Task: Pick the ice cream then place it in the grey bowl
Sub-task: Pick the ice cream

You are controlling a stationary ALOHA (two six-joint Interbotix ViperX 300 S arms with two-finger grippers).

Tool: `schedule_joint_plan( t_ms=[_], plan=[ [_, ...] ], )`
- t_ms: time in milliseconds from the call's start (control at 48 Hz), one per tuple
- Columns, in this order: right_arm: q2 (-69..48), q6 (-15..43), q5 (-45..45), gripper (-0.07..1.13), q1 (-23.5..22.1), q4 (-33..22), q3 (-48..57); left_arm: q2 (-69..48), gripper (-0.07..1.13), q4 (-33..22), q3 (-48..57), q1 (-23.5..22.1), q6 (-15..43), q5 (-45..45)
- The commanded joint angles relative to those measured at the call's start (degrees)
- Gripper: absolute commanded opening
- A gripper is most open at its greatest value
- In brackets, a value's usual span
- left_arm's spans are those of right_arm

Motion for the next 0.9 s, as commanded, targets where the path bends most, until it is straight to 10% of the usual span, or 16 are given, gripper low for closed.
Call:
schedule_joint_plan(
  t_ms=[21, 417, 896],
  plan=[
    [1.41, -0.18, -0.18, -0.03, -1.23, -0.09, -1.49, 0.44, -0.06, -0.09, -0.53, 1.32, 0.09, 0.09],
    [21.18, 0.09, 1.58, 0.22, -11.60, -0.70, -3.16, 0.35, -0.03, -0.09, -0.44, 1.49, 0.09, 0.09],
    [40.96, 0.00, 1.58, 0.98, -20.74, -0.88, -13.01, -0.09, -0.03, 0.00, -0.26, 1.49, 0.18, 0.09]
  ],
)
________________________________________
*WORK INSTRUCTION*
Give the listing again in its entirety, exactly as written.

*TASK ANSWER*
Task: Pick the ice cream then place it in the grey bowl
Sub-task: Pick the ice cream

You are controlling a stationary ALOHA (two six-joint Interbotix ViperX 300 S arms with two-finger grippers).

Tool: `schedule_joint_plan( t_ms=[_], plan=[ [_, ...] ], )`
- t_ms: time in milliseconds from the call's start (control at 48 Hz), one per tuple
- Columns, in this order: right_arm: q2 (-69..48), q6 (-15..43), q5 (-45..45), gripper (-0.07..1.13), q1 (-23.5..22.1), q4 (-33..22), q3 (-48..57); left_arm: q2 (-69..48), gripper (-0.07..1.13), q4 (-33..22), q3 (-48..57), q1 (-23.5..22.1), q6 (-15..43), q5 (-45..45)
- The commanded joint angles relative to those measured at the call's start (degrees)
- Gripper: absolute commanded opening
- A gripper is most open at its greatest value
- In brackets, a value's usual span
- left_arm's spans are those of right_arm

Motion for the next 0.9 s, as commanded, targets where the path bends most, until it is straight to 10% of the usual span, or 16 are given, gripper low for closed.
Call:
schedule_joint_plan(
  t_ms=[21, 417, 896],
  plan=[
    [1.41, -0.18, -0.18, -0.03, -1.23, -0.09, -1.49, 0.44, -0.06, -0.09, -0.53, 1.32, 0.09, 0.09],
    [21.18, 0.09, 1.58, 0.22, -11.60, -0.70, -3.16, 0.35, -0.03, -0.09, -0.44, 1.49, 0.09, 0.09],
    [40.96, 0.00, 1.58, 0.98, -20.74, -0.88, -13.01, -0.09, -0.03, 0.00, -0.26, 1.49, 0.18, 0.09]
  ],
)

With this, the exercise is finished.